• [DIRECTIONS]
Read the data below line by line and copy each one with "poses" in it.

• [RECORDS FOR THIS TASK]
::::

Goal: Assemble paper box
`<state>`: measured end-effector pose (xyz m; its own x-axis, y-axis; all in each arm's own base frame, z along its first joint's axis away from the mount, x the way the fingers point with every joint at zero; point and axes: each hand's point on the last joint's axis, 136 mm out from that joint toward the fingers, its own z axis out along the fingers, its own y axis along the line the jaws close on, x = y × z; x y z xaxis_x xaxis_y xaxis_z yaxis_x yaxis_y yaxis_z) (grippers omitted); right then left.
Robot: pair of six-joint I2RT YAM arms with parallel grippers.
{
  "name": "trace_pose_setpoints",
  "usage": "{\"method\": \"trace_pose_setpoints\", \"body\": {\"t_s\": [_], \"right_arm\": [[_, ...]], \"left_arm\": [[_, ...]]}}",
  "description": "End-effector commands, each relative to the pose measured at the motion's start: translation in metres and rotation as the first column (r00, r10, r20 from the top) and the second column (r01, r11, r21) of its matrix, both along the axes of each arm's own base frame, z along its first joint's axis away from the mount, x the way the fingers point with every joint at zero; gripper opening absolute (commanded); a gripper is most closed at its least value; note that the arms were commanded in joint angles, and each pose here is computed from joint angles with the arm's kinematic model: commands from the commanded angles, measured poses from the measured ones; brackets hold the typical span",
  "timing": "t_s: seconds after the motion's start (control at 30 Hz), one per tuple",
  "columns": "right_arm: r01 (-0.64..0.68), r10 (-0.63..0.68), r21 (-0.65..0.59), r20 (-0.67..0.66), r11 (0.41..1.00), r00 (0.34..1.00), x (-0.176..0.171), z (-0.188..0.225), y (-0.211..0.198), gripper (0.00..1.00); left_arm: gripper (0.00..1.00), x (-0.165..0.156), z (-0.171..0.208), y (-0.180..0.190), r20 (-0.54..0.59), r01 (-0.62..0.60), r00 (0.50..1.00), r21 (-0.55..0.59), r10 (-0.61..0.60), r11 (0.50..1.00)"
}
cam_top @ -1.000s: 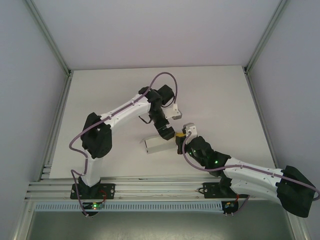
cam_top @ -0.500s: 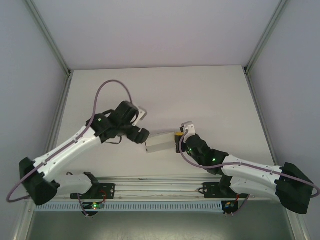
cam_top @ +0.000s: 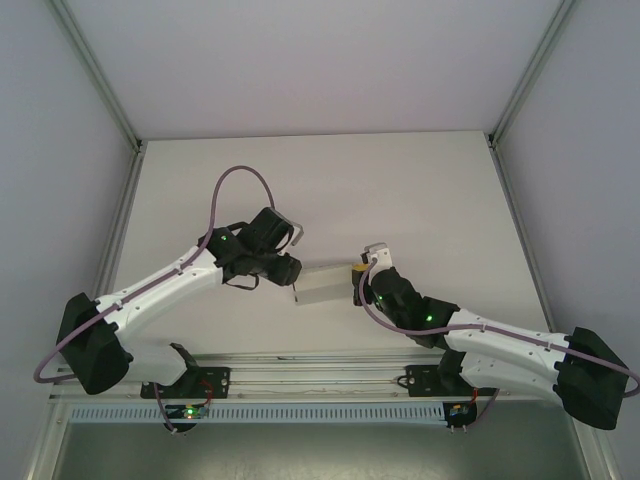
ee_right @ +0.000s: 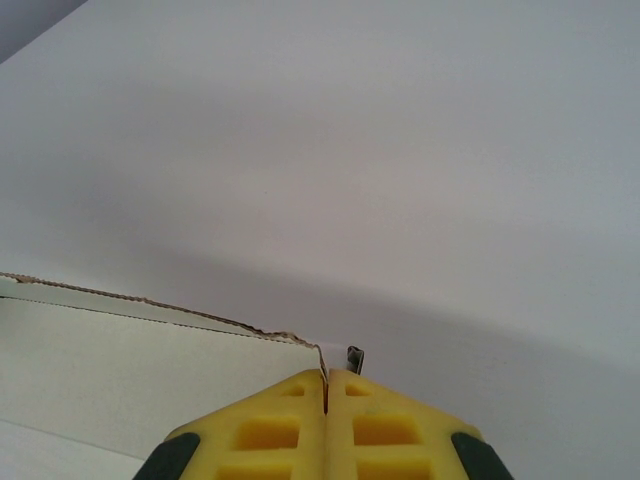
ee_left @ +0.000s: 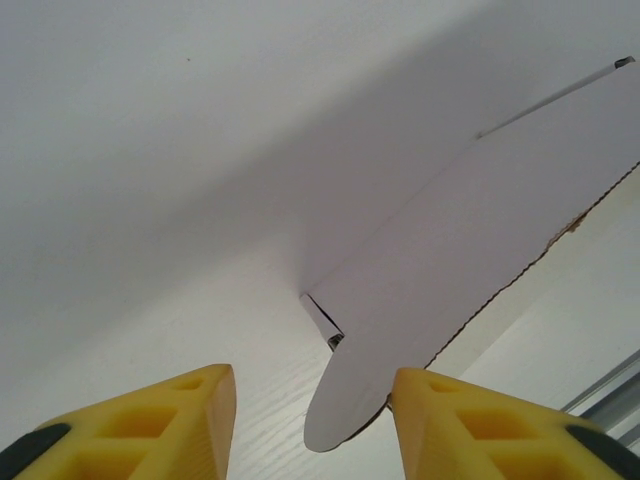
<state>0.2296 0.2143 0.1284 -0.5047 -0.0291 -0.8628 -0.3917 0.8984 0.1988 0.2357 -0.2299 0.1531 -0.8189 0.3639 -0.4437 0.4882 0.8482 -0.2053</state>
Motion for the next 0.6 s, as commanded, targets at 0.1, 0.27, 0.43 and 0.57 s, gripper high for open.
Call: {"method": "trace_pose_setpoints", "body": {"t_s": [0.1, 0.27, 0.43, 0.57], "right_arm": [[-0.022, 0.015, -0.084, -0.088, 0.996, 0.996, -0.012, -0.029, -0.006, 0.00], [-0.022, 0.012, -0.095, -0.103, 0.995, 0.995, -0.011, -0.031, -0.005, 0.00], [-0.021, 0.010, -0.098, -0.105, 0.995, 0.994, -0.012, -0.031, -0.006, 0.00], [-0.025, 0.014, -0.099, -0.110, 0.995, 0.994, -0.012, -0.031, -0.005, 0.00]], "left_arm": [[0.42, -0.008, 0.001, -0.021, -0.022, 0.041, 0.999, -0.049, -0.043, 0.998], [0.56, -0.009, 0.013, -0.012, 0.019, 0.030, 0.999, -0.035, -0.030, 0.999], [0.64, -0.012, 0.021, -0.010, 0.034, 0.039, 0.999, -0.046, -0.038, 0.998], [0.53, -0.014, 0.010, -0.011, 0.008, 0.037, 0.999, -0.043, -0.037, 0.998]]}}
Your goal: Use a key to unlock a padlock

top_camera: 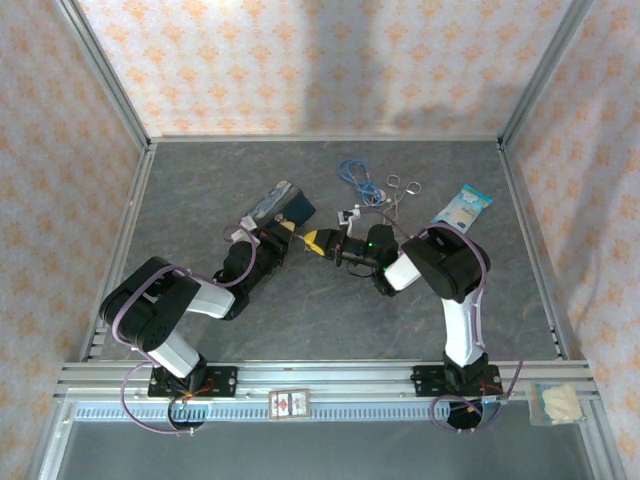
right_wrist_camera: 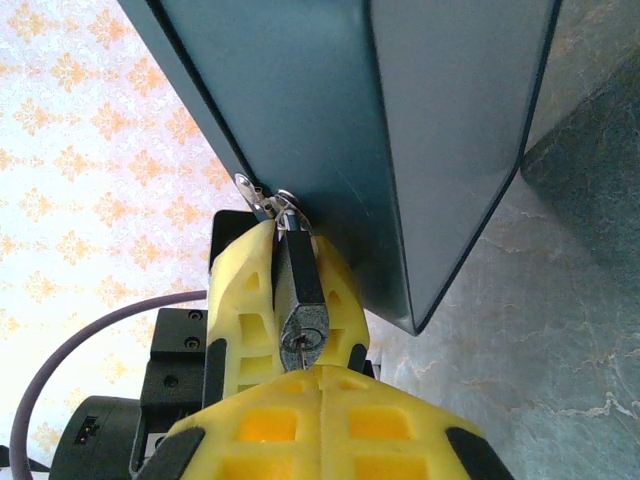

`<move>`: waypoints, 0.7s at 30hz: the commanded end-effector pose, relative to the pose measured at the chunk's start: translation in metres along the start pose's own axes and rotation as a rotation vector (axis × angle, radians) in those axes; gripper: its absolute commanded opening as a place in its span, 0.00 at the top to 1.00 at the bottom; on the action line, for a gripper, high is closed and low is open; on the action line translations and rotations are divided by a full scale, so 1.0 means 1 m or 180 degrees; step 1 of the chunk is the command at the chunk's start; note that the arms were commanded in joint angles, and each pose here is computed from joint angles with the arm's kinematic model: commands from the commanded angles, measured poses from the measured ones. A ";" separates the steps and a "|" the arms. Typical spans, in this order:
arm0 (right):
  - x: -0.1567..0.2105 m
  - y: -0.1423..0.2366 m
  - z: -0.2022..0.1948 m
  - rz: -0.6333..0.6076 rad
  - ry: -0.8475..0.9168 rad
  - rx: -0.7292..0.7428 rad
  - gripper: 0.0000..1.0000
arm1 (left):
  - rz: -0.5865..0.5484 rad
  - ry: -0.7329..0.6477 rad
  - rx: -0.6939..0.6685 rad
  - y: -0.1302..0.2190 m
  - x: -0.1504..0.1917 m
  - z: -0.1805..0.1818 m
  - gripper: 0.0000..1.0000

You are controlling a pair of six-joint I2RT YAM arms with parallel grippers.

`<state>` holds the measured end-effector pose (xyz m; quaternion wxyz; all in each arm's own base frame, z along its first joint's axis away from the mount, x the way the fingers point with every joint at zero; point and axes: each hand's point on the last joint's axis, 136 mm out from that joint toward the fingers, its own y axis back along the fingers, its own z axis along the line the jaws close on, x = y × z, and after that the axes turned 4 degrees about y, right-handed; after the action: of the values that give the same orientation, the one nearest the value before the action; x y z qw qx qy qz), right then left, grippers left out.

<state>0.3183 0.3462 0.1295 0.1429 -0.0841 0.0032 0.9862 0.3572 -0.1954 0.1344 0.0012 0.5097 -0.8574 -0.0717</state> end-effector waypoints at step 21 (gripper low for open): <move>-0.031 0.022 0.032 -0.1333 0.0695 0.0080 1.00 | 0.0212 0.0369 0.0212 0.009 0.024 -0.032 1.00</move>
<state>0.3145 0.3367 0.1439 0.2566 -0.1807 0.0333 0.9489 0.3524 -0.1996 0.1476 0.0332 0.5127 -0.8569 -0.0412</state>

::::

• [OUTPUT OF THE EXERCISE]
  "description": "End-effector commands, each relative to the pose measured at the motion's start: translation in metres and rotation as the first column (r00, r10, r20 from the top) and the second column (r01, r11, r21) of its matrix, both along the axes of each arm's own base frame, z along its first joint's axis away from the mount, x the way the fingers point with every joint at zero; gripper opening absolute (commanded); a gripper is most closed at its least value; note that the arms were commanded in joint angles, and each pose here is computed from joint angles with the arm's kinematic model: commands from the commanded angles, measured poses from the measured ones; brackets hold the typical span",
`<move>`: waypoints, 0.7s at 30hz: the commanded end-effector pose, relative to the pose measured at the chunk's start: translation in metres along the start pose's own axes and rotation as a rotation vector (axis × angle, radians) in those axes; gripper: its absolute commanded opening as a place in its span, 0.00 at the top to 1.00 at the bottom; on the action line, for a gripper, high is closed and low is open; on the action line translations and rotations are divided by a full scale, so 1.0 means 1 m or 180 degrees; step 1 of the chunk is the command at the chunk's start; note that the arms were commanded in joint angles, and each pose here is computed from joint angles with the arm's kinematic model: commands from the commanded angles, measured poses from the measured ones. A ";" separates the steps and a "|" the arms. Typical spans, in this order:

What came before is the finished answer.